§ **Assigned task**: Below are the records. State how many of their lines contain "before", with nothing else.

§ **Available records**:
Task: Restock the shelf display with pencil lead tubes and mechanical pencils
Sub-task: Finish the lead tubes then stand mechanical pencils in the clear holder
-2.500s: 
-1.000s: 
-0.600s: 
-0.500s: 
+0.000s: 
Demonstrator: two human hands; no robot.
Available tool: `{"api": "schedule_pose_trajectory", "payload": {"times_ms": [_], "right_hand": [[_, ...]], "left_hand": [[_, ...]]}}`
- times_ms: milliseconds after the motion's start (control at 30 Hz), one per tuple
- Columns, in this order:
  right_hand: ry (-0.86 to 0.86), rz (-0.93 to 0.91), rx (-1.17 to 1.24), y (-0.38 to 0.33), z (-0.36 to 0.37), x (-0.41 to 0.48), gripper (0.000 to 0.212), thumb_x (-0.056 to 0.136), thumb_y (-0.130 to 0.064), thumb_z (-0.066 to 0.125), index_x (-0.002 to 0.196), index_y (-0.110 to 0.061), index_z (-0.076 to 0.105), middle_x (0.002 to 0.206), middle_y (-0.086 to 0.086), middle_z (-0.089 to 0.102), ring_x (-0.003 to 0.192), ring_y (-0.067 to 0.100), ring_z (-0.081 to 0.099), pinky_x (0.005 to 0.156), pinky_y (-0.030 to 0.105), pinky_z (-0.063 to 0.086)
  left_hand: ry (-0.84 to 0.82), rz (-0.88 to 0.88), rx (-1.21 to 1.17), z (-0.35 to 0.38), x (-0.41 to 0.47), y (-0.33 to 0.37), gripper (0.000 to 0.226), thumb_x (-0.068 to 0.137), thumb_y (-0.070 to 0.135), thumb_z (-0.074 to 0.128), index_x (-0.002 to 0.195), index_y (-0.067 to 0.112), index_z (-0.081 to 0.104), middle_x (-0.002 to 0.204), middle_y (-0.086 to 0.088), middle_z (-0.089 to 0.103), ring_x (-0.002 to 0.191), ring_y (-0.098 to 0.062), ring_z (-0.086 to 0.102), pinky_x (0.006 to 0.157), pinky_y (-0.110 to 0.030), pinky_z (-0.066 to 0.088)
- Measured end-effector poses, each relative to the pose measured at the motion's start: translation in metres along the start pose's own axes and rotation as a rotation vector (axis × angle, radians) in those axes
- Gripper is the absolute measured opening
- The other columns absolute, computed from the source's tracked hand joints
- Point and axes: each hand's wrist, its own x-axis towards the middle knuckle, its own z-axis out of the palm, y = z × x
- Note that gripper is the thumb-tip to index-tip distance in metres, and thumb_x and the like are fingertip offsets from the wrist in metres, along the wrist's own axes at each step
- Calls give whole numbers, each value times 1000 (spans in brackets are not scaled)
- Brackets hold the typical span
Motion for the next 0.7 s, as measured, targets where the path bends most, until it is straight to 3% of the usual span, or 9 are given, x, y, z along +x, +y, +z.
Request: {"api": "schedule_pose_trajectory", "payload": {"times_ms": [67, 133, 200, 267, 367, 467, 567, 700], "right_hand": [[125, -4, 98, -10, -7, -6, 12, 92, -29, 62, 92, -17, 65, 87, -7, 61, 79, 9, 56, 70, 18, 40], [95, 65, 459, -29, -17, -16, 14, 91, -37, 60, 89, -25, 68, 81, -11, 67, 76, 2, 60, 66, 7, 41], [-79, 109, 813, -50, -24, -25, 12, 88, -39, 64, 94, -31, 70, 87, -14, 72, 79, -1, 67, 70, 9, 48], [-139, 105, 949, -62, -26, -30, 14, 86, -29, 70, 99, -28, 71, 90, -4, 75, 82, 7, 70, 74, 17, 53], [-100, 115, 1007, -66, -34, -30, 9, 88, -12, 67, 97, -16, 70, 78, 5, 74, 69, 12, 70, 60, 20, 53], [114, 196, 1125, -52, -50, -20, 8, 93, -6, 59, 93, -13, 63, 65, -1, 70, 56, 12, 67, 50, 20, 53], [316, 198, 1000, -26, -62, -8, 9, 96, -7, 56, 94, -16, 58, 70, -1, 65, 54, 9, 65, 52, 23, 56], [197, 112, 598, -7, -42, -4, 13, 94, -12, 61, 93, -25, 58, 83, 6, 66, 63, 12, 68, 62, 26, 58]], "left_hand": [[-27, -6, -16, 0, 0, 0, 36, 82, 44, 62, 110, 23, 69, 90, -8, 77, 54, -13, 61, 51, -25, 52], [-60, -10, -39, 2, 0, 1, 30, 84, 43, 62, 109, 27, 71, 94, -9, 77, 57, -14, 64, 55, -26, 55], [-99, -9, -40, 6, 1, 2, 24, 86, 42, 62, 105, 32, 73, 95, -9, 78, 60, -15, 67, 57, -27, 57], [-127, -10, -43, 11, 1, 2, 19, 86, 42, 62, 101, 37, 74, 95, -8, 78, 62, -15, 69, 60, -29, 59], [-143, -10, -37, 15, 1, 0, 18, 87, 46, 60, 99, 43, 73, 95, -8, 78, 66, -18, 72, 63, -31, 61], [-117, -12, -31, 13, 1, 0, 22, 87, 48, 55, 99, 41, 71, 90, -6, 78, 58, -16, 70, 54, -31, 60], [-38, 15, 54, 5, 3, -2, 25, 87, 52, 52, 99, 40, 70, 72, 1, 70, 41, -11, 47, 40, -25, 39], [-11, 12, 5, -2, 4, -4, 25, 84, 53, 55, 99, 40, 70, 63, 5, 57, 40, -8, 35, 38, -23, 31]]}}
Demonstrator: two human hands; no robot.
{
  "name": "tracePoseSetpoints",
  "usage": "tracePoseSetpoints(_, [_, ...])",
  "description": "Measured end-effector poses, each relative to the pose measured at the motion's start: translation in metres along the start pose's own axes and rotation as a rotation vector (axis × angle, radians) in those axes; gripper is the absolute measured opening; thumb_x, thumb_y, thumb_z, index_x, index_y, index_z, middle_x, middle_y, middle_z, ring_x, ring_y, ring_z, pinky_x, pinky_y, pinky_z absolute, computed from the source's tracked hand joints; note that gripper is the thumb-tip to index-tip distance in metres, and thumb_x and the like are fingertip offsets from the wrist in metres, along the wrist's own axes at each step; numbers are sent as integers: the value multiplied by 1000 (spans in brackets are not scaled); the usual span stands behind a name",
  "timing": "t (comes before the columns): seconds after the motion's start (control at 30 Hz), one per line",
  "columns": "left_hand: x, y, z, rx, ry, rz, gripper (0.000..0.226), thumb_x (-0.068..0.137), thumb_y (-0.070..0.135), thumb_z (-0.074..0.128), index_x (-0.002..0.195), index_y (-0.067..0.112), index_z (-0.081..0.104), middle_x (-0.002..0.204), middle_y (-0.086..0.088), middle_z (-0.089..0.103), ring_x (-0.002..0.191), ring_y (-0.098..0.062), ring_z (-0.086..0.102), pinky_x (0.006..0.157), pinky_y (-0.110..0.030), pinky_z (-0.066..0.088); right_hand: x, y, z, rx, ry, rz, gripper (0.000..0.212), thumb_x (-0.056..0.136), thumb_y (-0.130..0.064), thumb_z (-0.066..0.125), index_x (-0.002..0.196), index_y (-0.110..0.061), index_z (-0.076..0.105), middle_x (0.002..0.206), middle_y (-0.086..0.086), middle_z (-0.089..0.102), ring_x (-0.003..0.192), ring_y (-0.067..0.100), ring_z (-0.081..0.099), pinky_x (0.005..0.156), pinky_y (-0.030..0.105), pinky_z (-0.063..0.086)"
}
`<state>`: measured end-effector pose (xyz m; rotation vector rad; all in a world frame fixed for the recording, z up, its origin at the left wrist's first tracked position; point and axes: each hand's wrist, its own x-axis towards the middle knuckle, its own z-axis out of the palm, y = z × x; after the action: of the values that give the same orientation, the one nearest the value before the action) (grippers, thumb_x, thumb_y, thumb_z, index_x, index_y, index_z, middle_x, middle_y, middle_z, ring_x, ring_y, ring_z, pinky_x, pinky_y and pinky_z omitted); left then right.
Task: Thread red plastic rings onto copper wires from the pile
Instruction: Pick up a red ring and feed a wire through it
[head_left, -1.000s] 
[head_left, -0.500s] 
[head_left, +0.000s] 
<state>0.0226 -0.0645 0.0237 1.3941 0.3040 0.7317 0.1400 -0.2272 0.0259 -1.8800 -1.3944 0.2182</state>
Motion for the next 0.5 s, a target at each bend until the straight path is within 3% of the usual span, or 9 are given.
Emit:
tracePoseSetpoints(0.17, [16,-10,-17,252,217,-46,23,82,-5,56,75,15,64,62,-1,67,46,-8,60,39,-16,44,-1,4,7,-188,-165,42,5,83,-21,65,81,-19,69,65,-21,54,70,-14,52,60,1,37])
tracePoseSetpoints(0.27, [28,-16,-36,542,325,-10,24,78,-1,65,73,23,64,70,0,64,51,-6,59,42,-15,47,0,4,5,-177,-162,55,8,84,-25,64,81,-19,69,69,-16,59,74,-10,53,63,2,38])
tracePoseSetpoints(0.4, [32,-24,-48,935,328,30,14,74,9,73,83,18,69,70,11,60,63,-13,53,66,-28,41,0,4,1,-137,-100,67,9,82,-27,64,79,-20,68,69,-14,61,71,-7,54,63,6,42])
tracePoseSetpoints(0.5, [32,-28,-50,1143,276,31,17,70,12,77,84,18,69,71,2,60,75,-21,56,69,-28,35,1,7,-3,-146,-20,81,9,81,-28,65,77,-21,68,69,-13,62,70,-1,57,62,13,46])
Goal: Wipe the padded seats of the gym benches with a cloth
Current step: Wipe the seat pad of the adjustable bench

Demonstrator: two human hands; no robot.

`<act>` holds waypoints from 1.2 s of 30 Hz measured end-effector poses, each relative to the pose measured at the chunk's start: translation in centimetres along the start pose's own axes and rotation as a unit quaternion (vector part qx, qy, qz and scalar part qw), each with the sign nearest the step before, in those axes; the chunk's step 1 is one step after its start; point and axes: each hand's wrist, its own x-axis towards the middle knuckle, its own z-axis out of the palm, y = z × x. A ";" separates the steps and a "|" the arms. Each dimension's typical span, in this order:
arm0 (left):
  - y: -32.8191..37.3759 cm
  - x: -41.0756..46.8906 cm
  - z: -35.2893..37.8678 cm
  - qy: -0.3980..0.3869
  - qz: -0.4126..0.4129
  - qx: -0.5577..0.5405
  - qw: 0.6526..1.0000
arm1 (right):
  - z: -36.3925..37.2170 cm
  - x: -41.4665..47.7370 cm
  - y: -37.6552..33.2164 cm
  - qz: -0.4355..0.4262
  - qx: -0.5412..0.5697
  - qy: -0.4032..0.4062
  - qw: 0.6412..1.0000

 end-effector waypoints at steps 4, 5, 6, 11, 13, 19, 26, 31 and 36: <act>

§ **Task answer**: 3